» **Exercise**
Note how many lines in the material have "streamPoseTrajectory", and give only that figure.

» **Supplied material**
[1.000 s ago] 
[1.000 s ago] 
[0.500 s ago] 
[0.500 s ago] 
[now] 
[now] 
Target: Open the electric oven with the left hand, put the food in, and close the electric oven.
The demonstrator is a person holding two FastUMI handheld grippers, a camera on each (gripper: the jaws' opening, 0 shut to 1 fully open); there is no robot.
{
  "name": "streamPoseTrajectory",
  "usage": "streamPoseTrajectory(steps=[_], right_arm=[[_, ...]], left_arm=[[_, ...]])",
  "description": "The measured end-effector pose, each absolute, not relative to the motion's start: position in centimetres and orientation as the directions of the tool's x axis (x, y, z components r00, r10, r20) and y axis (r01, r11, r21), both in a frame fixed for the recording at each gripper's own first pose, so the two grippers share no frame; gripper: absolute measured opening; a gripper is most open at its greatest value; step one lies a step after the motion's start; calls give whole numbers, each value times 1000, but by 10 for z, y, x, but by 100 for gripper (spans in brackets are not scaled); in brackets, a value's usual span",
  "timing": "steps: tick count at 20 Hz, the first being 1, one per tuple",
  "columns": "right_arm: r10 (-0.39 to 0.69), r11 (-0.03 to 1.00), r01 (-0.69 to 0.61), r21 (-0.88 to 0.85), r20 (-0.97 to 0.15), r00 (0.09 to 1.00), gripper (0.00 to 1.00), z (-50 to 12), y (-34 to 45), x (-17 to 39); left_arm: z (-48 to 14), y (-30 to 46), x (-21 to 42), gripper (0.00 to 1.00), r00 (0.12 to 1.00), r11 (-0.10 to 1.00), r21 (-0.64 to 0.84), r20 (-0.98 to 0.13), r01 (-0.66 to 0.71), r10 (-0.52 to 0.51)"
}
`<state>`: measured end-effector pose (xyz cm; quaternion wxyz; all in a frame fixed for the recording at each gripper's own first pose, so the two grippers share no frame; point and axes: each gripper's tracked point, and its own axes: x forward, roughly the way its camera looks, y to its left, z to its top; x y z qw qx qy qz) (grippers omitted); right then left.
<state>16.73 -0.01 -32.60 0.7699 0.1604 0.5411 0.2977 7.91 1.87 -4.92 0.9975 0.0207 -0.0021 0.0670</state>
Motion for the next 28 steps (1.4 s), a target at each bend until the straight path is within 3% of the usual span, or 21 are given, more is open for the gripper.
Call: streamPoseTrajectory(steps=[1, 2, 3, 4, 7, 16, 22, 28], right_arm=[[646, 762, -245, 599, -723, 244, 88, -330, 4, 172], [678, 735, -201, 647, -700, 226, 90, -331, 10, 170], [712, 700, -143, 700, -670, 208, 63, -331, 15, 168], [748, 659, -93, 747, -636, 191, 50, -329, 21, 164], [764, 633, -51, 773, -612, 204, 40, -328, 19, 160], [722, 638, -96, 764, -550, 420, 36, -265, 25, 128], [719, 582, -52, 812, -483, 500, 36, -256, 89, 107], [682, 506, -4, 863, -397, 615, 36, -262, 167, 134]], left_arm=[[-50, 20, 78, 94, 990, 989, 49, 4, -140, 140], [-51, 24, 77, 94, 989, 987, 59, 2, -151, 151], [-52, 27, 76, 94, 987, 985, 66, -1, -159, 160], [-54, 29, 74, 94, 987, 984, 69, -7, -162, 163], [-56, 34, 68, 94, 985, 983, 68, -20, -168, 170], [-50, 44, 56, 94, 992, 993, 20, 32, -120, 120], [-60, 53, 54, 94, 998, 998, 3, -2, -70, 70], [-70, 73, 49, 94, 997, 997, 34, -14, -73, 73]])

» **Task answer**
3